**Problem to work on**. Your answer should be the full data, transcribed exactly, with no pictures in it.

**Data extract**.
=== Begin Enclosure ===
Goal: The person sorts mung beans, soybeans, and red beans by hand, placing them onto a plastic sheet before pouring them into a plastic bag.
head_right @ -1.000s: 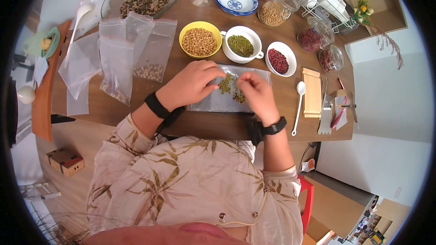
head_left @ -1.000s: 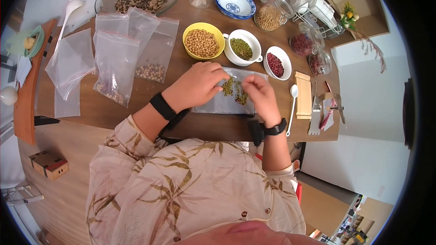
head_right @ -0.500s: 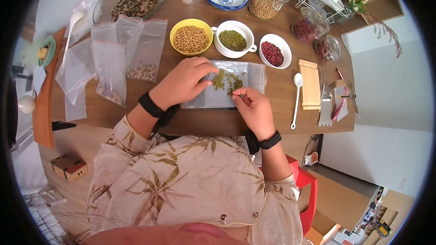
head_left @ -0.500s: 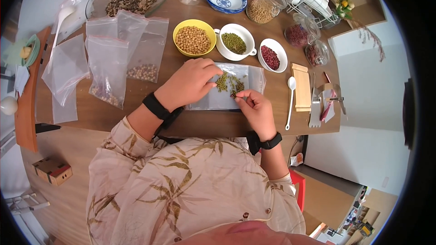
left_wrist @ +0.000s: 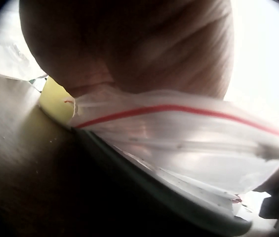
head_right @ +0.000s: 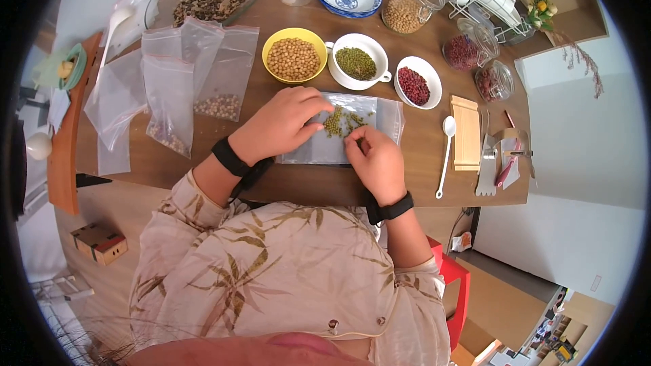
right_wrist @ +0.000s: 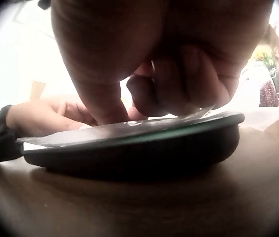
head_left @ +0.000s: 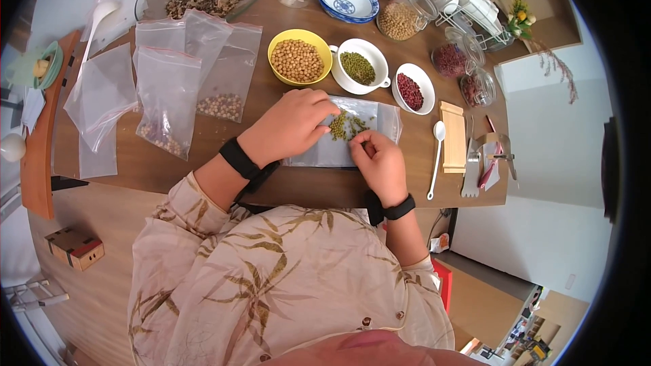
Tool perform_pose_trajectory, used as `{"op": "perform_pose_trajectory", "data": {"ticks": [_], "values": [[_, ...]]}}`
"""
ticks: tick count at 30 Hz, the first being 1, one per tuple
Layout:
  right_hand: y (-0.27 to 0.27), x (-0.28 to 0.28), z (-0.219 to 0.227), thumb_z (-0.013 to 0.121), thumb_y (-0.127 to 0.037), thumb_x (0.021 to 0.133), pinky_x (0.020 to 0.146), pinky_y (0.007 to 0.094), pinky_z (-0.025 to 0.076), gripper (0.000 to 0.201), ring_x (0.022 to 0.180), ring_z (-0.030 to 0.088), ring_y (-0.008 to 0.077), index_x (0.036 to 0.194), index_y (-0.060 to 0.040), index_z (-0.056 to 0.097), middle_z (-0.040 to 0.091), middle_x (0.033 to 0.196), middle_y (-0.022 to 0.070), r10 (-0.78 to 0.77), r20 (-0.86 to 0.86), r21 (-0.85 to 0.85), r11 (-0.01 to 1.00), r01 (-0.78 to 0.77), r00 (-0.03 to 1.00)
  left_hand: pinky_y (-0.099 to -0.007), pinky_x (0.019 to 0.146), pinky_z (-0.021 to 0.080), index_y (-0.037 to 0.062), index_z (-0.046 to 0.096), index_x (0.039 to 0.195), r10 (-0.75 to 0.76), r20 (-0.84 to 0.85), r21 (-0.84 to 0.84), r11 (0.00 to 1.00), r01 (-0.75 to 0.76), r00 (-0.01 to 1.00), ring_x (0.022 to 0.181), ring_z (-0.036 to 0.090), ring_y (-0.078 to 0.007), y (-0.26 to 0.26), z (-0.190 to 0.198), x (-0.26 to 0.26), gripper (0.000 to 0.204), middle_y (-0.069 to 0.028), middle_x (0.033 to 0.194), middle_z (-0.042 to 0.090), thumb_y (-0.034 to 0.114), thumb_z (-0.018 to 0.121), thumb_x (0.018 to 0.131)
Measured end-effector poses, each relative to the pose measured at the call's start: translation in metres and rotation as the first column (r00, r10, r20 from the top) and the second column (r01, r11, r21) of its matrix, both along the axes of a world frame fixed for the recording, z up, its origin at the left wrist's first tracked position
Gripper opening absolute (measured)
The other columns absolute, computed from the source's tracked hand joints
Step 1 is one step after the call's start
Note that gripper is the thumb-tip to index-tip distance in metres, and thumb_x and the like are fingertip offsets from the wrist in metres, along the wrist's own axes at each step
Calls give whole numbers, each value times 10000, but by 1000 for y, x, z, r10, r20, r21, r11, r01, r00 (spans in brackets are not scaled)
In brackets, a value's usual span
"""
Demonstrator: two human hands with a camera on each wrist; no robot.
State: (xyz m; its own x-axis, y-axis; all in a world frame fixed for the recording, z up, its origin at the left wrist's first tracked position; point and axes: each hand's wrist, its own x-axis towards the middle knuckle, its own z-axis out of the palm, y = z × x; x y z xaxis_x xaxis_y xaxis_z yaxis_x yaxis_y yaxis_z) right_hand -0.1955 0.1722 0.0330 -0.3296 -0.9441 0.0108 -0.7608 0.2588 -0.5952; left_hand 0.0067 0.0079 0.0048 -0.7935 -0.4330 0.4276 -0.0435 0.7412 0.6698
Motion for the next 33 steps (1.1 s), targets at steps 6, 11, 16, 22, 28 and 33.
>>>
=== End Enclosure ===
**Exercise answer**.
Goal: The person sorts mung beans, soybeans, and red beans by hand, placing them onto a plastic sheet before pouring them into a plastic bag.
head_right @ -1.000s: 
head_left @ -1.000s: 
head_right @ -0.500s: 
head_left @ -0.500s: 
left_wrist @ +0.000s: 
head_right @ +0.000s: 
right_wrist @ +0.000s: 
head_left @ +0.000s: 
Tool perform_pose_trajectory, used as `{"op": "perform_pose_trajectory", "data": {"ticks": [_], "values": [[_, ...]]}}`
"""
ticks: tick count at 30 Hz, the first being 1, one per tuple
Layout:
  right_hand: y (-0.27 to 0.27), x (-0.28 to 0.28), z (-0.219 to 0.227), thumb_z (-0.013 to 0.121), thumb_y (-0.127 to 0.037), thumb_x (0.021 to 0.133), pinky_x (0.020 to 0.146), pinky_y (0.007 to 0.094), pinky_z (-0.025 to 0.076), gripper (0.000 to 0.201), ring_x (0.022 to 0.180), ring_z (-0.030 to 0.088), ring_y (-0.008 to 0.077), index_x (0.036 to 0.194), index_y (-0.060 to 0.040), index_z (-0.056 to 0.097), middle_z (-0.040 to 0.091), middle_x (0.033 to 0.196), middle_y (-0.022 to 0.070), r10 (-0.78 to 0.77), r20 (-0.86 to 0.86), r21 (-0.85 to 0.85), r11 (-0.01 to 1.00), r01 (-0.78 to 0.77), r00 (-0.03 to 1.00)
  left_hand: pinky_y (-0.099 to -0.007), pinky_x (0.019 to 0.146), pinky_z (-0.021 to 0.080), index_y (-0.037 to 0.062), index_z (-0.046 to 0.096), index_x (0.039 to 0.195), r10 (-0.75 to 0.76), r20 (-0.84 to 0.85), r21 (-0.84 to 0.84), r11 (0.00 to 1.00), r01 (-0.75 to 0.76), r00 (-0.01 to 1.00), ring_x (0.022 to 0.181), ring_z (-0.036 to 0.090), ring_y (-0.078 to 0.007), y (-0.26 to 0.26), z (-0.190 to 0.198), x (-0.26 to 0.26), gripper (0.000 to 0.204), middle_y (-0.069 to 0.028), middle_x (0.033 to 0.194), middle_z (-0.042 to 0.090), thumb_y (-0.034 to 0.114), thumb_z (-0.018 to 0.121), thumb_x (0.018 to 0.131)
Measured end-effector poses, each relative to the pose measured at the call's start: translation in metres and rotation as the first column (r00, r10, r20 from the top) and the second column (r01, r11, r21) of its matrix, both along the axes of a world frame fixed for the recording, z up, its origin at the left wrist's first tracked position
Gripper opening absolute (measured)
The other columns absolute, computed from the source's tracked hand joints
Step 1 is one step after the call's start
Note that gripper is the thumb-tip to index-tip distance in metres, and thumb_x and the like are fingertip offsets from the wrist in metres, along the wrist's own axes at each step
Calls give whole numbers, each value times 10000, but by 1000 for y, x, z, r10, r20, r21, r11, r01, r00 (spans in brackets are not scaled)
In brackets, a value's usual span
"""
Demonstrator: two human hands with a camera on each wrist; no robot.
State: (xyz m; its own x-axis, y-axis; all in a world frame fixed for the recording, z up, its origin at the left wrist's first tracked position; point and axes: each hand's wrist, its own x-axis towards the middle knuckle, its own z-axis out of the palm, y = z × x; x y z xaxis_x xaxis_y xaxis_z yaxis_x yaxis_y yaxis_z) right_hand -0.1955 0.1722 0.0330 -0.3296 -0.9441 0.0108 -0.7608 0.2588 -0.5952; left_hand 0.0067 0.0079 0.0048 -0.7935 -0.4330 0.4276 -0.0435 0.7412 0.6698
Motion for the next 33 steps (1.1 s), targets at steps 6, 11, 16, 22, 28 and 33.
>>>

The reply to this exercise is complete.